Superficial anal fissures will often heal within a few weeks on conservative management. However anal fissures which are deep and become chronic will not heal spontaneously, and may require medications or surgery.
Medical management of fissure
General measures like warm sitz bath, topical anesthetic agents, stool softeners and high fiber diet are usually advised.
Non-surgical treatments to reduce resting anal pressure may be tried initially. These include topical ointments [nitroglycerine or nifedepine or diltiazem]. Local application of these ointments will relax the sphincter muscle and thus allow the fissure to heal. A common side effect and drawback of nitroglycerine and other ointments is headache, which limits patient acceptability. Topical ointments used for relaxation of anal sphincter may result in healing of acute fissures in 50 - 75% of patients but carries a high recurrence rates.
Injection of botulinum toxin (Botox) into the anal sphincter to relax it is another treatment for anal fissures, used by colorectal surgeons.

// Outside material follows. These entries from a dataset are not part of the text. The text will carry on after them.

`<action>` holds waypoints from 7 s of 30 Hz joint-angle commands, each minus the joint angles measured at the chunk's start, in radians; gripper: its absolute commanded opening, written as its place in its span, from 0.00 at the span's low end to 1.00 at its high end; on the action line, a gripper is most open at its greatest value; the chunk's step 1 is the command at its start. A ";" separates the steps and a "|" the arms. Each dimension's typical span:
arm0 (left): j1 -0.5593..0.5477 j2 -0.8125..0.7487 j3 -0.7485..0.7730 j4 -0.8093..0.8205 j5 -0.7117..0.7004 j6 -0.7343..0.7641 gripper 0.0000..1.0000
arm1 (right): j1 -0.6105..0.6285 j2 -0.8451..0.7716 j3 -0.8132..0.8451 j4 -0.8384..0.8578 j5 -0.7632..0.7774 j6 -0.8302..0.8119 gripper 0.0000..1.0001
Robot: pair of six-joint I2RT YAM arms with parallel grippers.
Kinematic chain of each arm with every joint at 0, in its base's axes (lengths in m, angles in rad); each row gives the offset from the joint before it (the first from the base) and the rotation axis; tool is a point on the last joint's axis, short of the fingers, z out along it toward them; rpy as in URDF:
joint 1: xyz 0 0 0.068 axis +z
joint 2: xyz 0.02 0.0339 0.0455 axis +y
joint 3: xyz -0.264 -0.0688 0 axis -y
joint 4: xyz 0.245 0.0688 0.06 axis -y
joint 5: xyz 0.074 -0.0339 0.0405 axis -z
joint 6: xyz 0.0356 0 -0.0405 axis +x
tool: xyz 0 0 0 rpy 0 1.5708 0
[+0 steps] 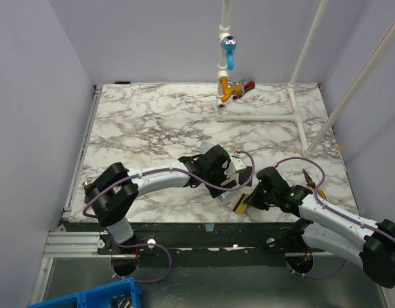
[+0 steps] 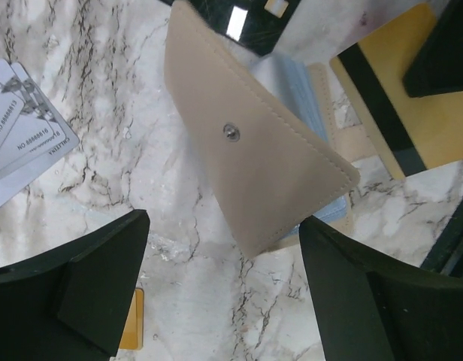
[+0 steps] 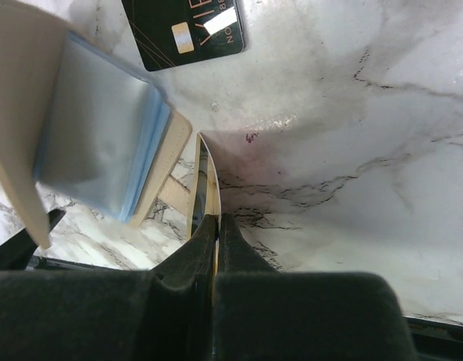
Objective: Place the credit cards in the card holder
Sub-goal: Open the card holder at the center of the board.
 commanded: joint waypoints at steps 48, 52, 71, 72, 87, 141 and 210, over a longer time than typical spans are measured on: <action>-0.126 0.171 0.059 0.054 -0.306 -0.034 0.98 | -0.023 0.034 -0.051 -0.060 0.033 -0.023 0.01; -0.079 0.143 0.083 -0.006 -0.185 -0.072 0.93 | -0.022 0.036 -0.052 -0.060 0.033 -0.023 0.01; 0.002 0.141 0.197 -0.074 -0.085 -0.115 0.87 | -0.024 0.043 -0.050 -0.051 0.029 -0.025 0.01; 0.003 0.148 0.208 -0.076 -0.090 -0.115 0.87 | -0.024 0.044 -0.051 -0.051 0.028 -0.025 0.01; 0.020 0.260 0.332 -0.106 -0.083 -0.100 0.55 | -0.024 0.045 -0.050 -0.048 0.024 -0.033 0.01; 0.188 0.140 0.191 -0.273 0.209 -0.297 0.00 | -0.024 -0.250 0.131 0.027 -0.093 -0.228 0.01; 0.300 0.124 0.186 -0.259 0.638 -0.256 0.44 | -0.023 0.303 0.108 0.522 -0.425 -0.344 0.01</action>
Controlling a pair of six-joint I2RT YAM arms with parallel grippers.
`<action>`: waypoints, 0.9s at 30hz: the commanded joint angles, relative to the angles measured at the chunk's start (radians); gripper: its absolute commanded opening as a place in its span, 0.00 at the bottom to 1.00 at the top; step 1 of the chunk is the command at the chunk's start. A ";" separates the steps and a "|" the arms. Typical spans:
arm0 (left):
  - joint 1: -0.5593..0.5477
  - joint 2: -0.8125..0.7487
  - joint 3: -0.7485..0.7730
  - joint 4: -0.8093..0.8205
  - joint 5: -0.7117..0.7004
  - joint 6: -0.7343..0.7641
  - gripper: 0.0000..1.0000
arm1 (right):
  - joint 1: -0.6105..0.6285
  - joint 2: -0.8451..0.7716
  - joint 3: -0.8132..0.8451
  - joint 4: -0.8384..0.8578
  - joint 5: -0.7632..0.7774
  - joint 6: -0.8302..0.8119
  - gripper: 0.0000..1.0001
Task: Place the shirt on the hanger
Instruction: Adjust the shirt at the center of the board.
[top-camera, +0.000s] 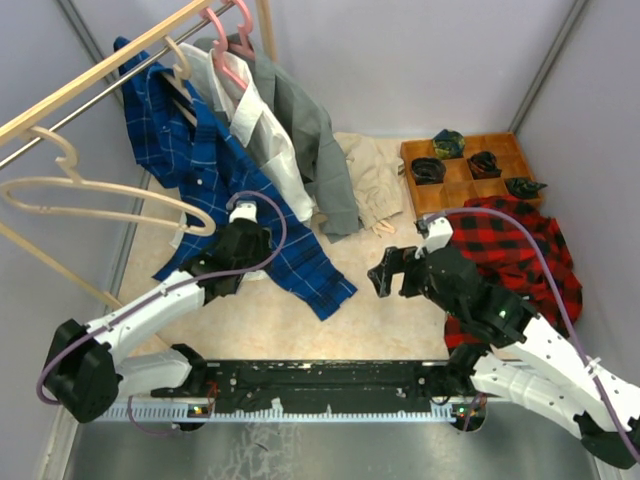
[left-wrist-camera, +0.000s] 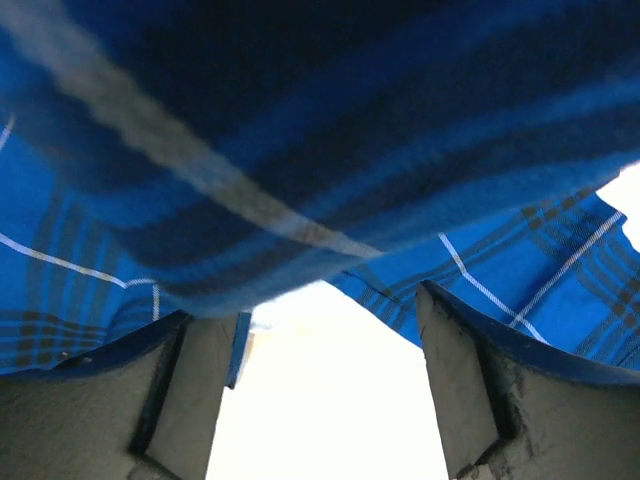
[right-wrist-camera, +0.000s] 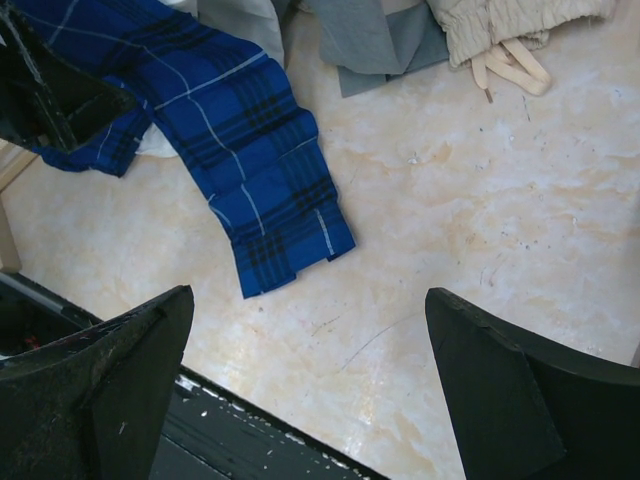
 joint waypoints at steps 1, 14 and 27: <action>0.026 -0.013 0.050 0.063 -0.015 0.098 0.75 | -0.008 -0.020 -0.015 0.051 -0.013 -0.001 0.99; 0.044 -0.154 -0.026 0.234 0.076 0.317 0.35 | -0.007 0.025 -0.065 0.153 -0.130 -0.053 0.99; 0.045 -0.304 0.078 0.064 -0.104 0.302 0.00 | -0.008 0.118 -0.096 0.224 -0.178 -0.090 0.94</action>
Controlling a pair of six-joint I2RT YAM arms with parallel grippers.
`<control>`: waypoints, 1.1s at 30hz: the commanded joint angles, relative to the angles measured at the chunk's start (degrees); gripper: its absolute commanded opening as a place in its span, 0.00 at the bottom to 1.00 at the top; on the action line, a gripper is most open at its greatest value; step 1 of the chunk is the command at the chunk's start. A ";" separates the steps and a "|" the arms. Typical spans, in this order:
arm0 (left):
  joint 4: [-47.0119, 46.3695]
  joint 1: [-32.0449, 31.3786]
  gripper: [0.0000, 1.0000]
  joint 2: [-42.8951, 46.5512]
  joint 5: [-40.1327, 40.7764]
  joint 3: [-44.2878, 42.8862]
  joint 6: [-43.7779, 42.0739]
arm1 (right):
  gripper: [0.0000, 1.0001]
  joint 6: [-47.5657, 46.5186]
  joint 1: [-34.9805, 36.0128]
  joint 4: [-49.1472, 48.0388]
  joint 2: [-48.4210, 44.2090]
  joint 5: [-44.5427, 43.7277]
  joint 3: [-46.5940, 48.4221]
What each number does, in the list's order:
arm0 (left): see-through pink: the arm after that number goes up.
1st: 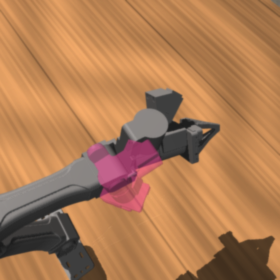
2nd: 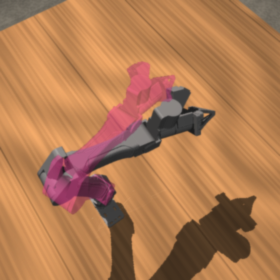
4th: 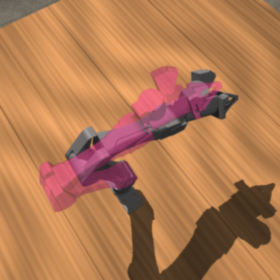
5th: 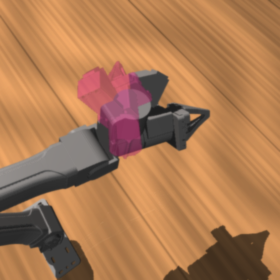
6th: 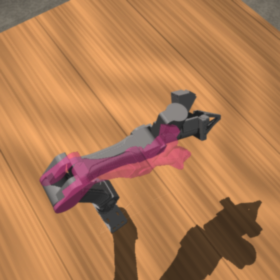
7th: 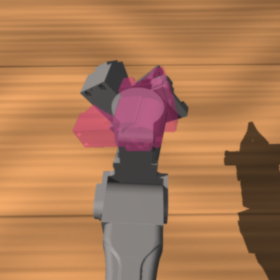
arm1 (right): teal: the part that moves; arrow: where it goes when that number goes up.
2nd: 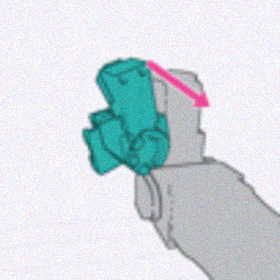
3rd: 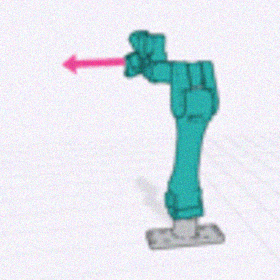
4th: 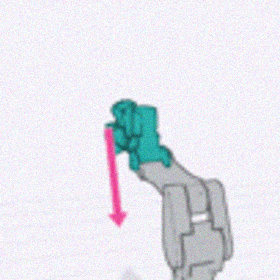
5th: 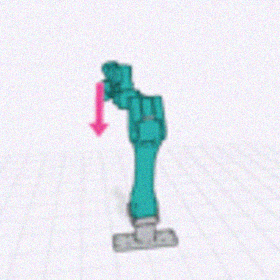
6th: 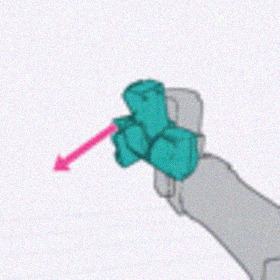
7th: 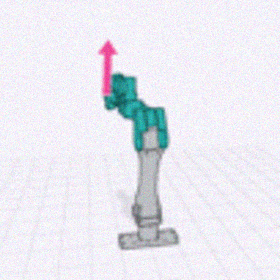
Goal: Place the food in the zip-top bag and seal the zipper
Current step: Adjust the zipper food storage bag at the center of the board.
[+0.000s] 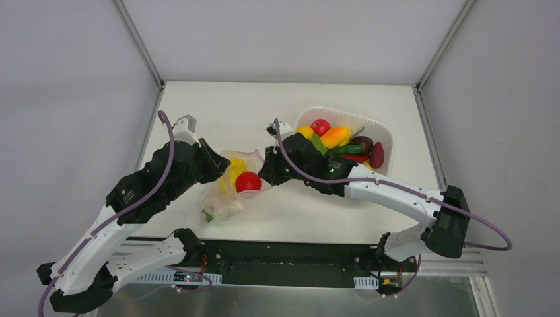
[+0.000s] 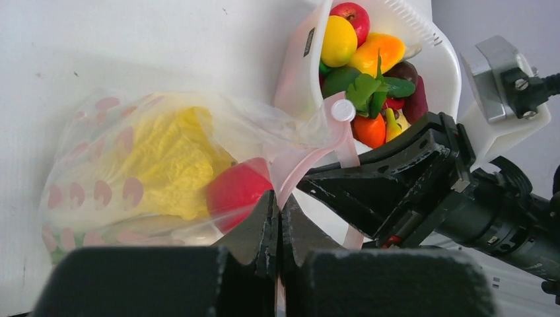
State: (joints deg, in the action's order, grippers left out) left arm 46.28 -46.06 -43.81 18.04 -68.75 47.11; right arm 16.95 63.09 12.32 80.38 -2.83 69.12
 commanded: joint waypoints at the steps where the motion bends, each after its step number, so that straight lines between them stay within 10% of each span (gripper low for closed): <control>1: -0.42 0.10 0.00 1.13 1.26 -1.00 -1.11 | 0.03 -1.12 -0.06 -1.08 -2.19 1.01 5.75; 10: 9.16 0.10 0.00 3.99 11.00 -5.05 -2.83 | 0.01 -3.37 -1.12 -7.44 0.28 19.15 11.69; 24: 11.58 0.10 0.00 7.60 12.49 -5.37 -2.88 | 0.07 -0.89 -2.79 -5.01 6.70 16.98 16.10; 33: 10.19 0.10 0.00 2.44 8.80 -4.48 -3.96 | 0.53 -0.73 -6.54 -2.72 1.42 18.30 9.51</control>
State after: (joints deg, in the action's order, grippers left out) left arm 59.20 -46.06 -39.44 28.56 -73.58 43.86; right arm 16.08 58.04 9.19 87.39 14.13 80.66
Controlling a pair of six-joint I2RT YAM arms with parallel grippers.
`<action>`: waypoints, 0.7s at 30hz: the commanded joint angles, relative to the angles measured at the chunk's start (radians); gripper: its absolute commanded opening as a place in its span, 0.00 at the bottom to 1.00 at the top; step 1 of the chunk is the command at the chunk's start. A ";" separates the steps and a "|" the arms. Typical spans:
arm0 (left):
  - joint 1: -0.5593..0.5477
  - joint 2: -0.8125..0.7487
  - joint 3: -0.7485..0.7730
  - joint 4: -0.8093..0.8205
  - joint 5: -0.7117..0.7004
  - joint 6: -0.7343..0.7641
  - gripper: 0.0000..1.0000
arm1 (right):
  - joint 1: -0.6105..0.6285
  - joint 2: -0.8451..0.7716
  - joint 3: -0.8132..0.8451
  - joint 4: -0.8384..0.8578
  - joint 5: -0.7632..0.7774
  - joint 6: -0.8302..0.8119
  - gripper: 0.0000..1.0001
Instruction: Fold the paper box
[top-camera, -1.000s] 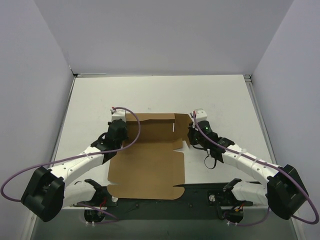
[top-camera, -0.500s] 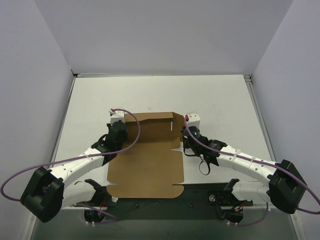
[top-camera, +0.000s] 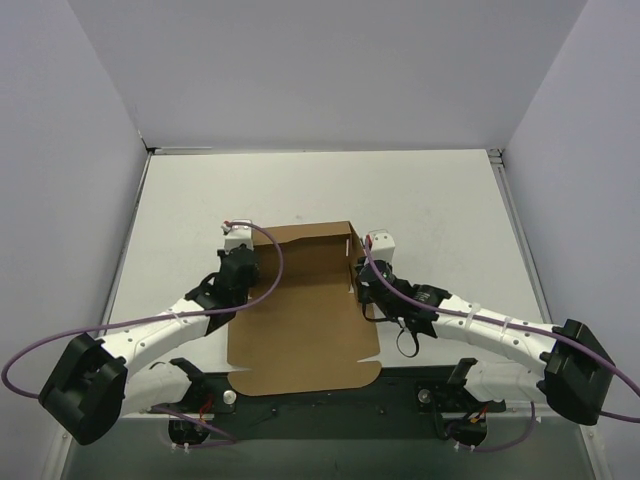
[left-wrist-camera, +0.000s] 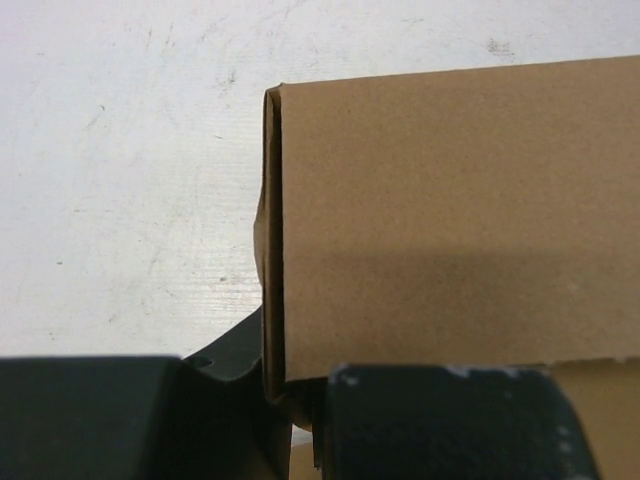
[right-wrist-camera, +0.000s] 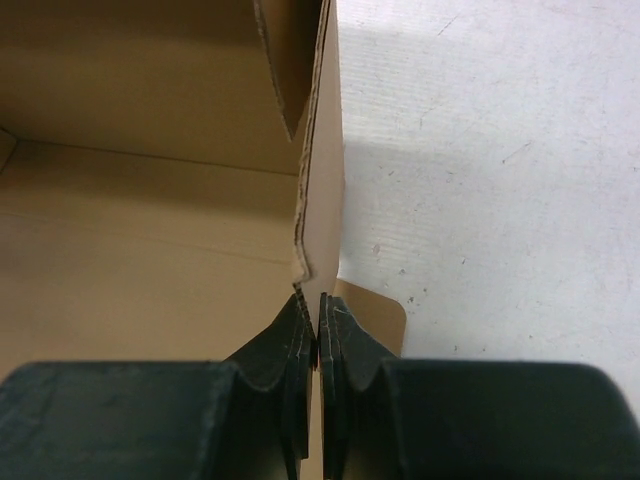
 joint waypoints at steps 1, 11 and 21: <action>-0.061 -0.012 -0.019 0.046 0.086 0.006 0.00 | 0.020 0.005 0.041 0.034 -0.043 0.030 0.00; -0.170 0.034 -0.015 0.049 0.017 -0.026 0.00 | 0.041 0.100 0.080 0.044 0.015 0.013 0.00; -0.172 0.012 -0.036 0.026 -0.030 -0.022 0.00 | 0.037 0.097 0.097 -0.048 0.091 0.079 0.34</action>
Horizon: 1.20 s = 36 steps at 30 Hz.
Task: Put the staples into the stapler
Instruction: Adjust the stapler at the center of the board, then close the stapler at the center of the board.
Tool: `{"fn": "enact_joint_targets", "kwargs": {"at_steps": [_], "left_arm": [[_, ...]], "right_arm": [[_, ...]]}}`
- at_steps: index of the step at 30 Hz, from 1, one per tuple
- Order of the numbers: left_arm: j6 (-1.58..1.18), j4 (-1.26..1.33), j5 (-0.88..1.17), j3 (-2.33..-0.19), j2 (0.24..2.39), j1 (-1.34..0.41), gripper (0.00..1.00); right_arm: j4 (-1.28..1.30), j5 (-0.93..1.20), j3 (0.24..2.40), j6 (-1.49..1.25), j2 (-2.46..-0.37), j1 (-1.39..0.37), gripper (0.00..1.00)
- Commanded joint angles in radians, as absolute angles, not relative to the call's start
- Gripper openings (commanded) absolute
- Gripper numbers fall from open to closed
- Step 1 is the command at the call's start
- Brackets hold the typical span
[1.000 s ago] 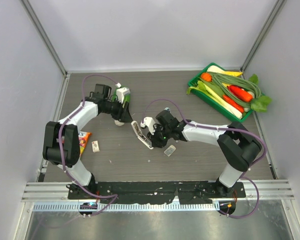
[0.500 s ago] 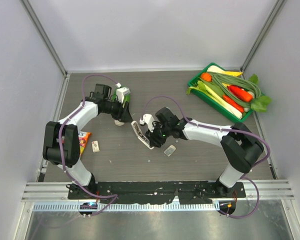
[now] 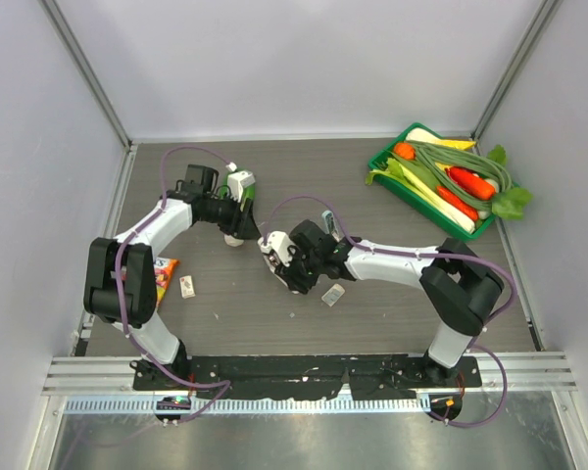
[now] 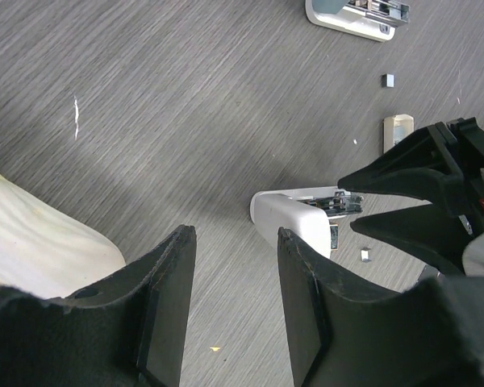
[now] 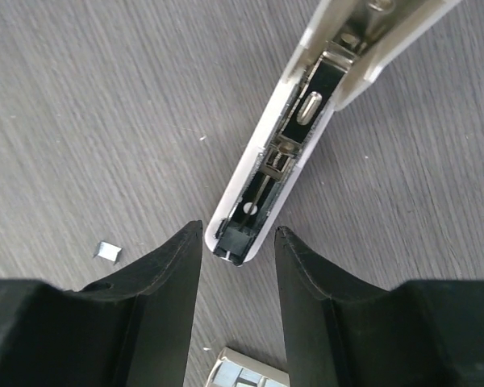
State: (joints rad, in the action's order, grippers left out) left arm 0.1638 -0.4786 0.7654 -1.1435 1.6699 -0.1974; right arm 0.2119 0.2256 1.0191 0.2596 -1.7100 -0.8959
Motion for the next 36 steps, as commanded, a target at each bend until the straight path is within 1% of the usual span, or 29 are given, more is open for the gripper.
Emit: {"fn": "enact_joint_targets", "kwargs": {"at_steps": [1,4,7,8,10,13,16,25,31,36], "left_arm": [[0.156,-0.446,0.805,-1.138,1.644,-0.202,0.48],[0.158,-0.443,0.805,-1.137,1.646,-0.202,0.48],[0.153,-0.440,0.815,-1.135,1.643,-0.202,0.48],[0.153,-0.439,0.816,-1.134,1.644,-0.202,0.48],[0.150,-0.439,0.819,-1.135,1.643,-0.202,0.48],[0.147,-0.440,0.834,-1.135,1.637,-0.204,0.48],[0.144,-0.443,0.847,-1.131,1.632,-0.207,0.47],[0.088,-0.495,0.868,-1.155,1.621,-0.227,0.47],[0.040,-0.496,0.755,-1.132,1.588,-0.276,0.46],[-0.072,-0.425,0.730,-1.092,1.575,-0.305,0.46]], "right_arm": [[0.195,0.150,1.051,0.261,-1.718,-0.903,0.46],[0.190,0.152,1.049,0.262,-1.710,-0.905,0.45],[0.195,0.147,1.054,0.270,-1.723,-0.907,0.40],[0.199,0.146,1.057,0.271,-1.729,-0.907,0.36],[0.206,0.149,1.060,0.273,-1.743,-0.907,0.32],[0.201,0.147,1.061,0.276,-1.746,-0.907,0.24],[0.202,0.149,1.071,0.278,-1.746,-0.907,0.19],[0.201,0.126,1.077,0.265,-1.759,-0.907,0.17],[0.187,0.095,1.089,0.252,-1.773,-0.907,0.17],[0.189,0.065,1.109,0.236,-1.796,-0.907,0.17]]}}
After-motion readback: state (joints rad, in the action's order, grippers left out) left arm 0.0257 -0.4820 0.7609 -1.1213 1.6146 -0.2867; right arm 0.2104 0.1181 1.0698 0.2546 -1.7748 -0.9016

However, in many cases of Botox injections the patients eventually had to undergo surgery as the injection failed to cure the fissure. The success rate for botox injection is 75% at the end of one year and drops to 55% on long term follow up. Side effects of botox include urinary retention, heart block, muscle weakness, postural hypotension and allergic skin reactions.
Various surgical options used for treatment of anal fissures are:
 Anal stretch
 Lateral sphincterotomy [open or closed]
 Anoplasty [V-Y Advancement flap]
Anal sphincter stretch is done to disrupt the sphincter fibers and reduce the resting anal pressure. It is associated with anal incontinence in a small proportion of cases and has been given up by most of the surgeons. Anal stretch should be avoided in women and elderly patients because of increased likelihood of incontinence.
Lateral sphincterotomy is presently the Gold Standard treatment for curing anal fissures associated with high resting anal pressures, chronic anal fissures and fissures associated with underlying fistula. In this procedure the internal anal sphincter muscle is partially divided in order to reduce spasm. This results in decrease in resting anal pressure and improvement of the blood supply. The sentinel pile and hypertrophied anal papillae are also excised. Lateral sphincterotomy is considered as a superior method of treating anal fissures because it has a higher rate of fissure healing [98%], fewer side effects and better long term symptomatic improvement.
Anoplasty [V-Y Advancement flap] is used for treatment of fissures associated with anal stenosis and fissures with normal resting anal pressure.
These operations may be done as day care surgery under local or general anesthesia.